Orang-oetans leven in primaire en oude secundaire bossen, met name plankwortelbossen en veenmoerasbossen. Ze zijn te vinden in bergachtige en in laagland gelegen moerassige gebieden. Sumatraanse orang-oetans leven op hoogten tot 1500 m, terwijl Borneose orang-oetans niet hoger dan 1000 m leven. Andere habitats die worden gebruikt door orang-oetans zijn graslanden, akkers, tuinen, jong secundair bos en ondiepe meren. Orang-oetans zijn de meest boombewonende van de grote apen en brengen bijna al hun tijd door in de bomen. Het grootste deel van de dag wordt besteed aan eten, rusten en reizen. Ze beginnen de dag gedurende 2-3 uur 's ochtends. Ze rusten 's middags en reizen dan in de late namiddag. 's Avonds bereiden ze hun nesten voor op de nacht. Orang-oetans zwemmen niet, hoewel ze zijn waargenomen als wadend in water. De belangrijkste roofdieren van orang-oetans zijn tijgers. Andere roofdieren zijn nevelpanters, wilde honden en krokodillen.

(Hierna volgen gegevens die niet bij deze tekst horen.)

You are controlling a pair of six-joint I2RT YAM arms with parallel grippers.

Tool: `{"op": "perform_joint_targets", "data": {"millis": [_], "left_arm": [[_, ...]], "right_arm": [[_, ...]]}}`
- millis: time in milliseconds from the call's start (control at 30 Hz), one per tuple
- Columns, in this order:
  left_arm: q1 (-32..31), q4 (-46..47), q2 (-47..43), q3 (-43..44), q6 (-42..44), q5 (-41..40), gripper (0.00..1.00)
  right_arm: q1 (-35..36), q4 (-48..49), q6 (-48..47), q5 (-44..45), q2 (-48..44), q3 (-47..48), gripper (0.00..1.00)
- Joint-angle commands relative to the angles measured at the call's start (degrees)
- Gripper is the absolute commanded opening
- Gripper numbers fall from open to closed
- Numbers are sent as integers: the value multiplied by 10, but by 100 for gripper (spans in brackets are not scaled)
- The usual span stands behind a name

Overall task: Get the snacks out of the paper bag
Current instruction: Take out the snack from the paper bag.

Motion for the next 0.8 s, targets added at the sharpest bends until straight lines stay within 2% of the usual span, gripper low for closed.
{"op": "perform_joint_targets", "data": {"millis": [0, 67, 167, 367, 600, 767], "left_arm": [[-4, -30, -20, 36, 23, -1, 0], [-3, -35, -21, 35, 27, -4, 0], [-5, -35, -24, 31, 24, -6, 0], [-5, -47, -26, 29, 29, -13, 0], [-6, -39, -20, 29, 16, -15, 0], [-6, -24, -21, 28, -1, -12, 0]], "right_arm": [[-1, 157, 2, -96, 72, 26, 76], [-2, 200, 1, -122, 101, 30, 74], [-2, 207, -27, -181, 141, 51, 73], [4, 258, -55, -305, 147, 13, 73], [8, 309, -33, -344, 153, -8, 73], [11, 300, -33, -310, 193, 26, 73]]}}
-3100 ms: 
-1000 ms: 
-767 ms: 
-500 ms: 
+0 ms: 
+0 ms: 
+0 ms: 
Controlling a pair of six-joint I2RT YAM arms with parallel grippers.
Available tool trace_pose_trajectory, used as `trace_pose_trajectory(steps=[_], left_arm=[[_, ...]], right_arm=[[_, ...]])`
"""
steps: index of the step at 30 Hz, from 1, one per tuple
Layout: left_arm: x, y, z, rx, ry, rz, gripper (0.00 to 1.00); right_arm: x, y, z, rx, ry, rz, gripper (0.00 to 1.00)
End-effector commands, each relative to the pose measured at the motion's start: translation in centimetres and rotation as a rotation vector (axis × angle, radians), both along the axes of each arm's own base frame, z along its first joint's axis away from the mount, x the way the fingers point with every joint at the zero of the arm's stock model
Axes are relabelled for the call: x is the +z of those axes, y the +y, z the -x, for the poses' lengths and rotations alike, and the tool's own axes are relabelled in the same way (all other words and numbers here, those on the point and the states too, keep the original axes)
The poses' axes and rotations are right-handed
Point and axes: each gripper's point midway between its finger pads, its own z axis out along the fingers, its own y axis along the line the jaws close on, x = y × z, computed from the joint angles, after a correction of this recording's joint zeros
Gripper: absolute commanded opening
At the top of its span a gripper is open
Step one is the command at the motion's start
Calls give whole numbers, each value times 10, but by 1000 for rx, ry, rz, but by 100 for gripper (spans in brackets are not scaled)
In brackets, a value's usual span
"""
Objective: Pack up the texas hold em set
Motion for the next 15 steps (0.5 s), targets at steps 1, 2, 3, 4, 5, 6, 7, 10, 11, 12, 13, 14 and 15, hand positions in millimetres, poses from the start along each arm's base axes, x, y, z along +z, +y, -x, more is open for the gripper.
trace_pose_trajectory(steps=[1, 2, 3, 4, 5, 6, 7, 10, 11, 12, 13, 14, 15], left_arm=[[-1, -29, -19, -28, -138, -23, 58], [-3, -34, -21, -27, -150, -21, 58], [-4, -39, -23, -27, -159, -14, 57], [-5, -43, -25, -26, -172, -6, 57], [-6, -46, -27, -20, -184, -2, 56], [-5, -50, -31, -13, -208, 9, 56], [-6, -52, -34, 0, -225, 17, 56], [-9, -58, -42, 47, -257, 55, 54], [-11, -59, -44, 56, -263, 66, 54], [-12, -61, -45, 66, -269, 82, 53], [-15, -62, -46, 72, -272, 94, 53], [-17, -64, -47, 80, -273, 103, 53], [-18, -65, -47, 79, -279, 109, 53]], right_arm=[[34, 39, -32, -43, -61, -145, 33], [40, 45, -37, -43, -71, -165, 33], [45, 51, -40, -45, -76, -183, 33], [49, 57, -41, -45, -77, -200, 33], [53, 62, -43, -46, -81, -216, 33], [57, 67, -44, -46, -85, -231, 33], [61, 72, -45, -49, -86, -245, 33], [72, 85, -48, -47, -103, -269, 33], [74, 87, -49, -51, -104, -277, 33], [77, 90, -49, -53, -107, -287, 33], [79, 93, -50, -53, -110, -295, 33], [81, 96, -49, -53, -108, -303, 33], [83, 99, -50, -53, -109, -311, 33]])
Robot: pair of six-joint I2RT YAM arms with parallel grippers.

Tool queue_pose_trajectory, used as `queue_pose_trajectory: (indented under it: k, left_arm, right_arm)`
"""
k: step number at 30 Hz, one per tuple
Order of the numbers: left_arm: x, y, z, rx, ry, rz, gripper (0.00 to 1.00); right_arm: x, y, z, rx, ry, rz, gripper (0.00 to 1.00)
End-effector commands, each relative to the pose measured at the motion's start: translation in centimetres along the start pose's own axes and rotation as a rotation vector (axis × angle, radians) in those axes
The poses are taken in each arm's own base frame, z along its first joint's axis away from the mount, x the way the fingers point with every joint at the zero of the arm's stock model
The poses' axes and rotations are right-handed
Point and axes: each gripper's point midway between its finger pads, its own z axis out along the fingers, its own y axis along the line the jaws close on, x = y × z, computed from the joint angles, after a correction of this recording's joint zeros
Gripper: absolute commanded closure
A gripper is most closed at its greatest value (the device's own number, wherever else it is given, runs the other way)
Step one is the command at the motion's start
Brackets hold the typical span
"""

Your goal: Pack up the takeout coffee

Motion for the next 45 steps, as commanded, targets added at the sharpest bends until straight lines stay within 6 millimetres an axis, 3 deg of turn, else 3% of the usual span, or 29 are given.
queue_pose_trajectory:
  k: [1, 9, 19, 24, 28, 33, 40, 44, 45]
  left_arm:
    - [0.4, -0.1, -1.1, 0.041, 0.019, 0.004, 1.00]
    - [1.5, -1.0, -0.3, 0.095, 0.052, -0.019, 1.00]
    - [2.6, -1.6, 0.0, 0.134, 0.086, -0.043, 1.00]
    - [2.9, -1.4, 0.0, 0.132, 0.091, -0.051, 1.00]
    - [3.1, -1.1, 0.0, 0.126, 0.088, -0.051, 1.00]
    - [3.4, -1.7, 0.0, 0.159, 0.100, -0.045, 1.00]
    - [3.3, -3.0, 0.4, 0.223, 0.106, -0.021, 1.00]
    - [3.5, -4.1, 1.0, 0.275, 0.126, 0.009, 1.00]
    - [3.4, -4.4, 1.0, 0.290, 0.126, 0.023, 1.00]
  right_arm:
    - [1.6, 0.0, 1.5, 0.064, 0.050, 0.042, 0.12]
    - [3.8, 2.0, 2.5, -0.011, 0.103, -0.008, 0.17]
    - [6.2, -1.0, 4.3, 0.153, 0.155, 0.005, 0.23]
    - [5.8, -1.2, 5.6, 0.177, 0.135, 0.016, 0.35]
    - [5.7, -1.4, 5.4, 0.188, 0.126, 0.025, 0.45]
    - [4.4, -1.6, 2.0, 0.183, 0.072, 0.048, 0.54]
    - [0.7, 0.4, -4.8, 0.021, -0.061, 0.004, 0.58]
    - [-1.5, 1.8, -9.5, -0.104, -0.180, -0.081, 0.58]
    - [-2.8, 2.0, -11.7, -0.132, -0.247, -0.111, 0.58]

De afwezigheid van tijgers op Borneo kan verklaren waarom Borneose orang-oetans vaker op de grond te vinden zijn dan hun Sumatraanse familieleden.

Orang-oetans zijn de meest solitaire van de grote apen, met sociale banden die voornamelijk optreden tussen moeders en hun afhankelijke nakomelingen, die de eerste acht jaar bij elkaar blijven.

Ze kunnen meer dan 30 jaar in het wild en in gevangenschap leven.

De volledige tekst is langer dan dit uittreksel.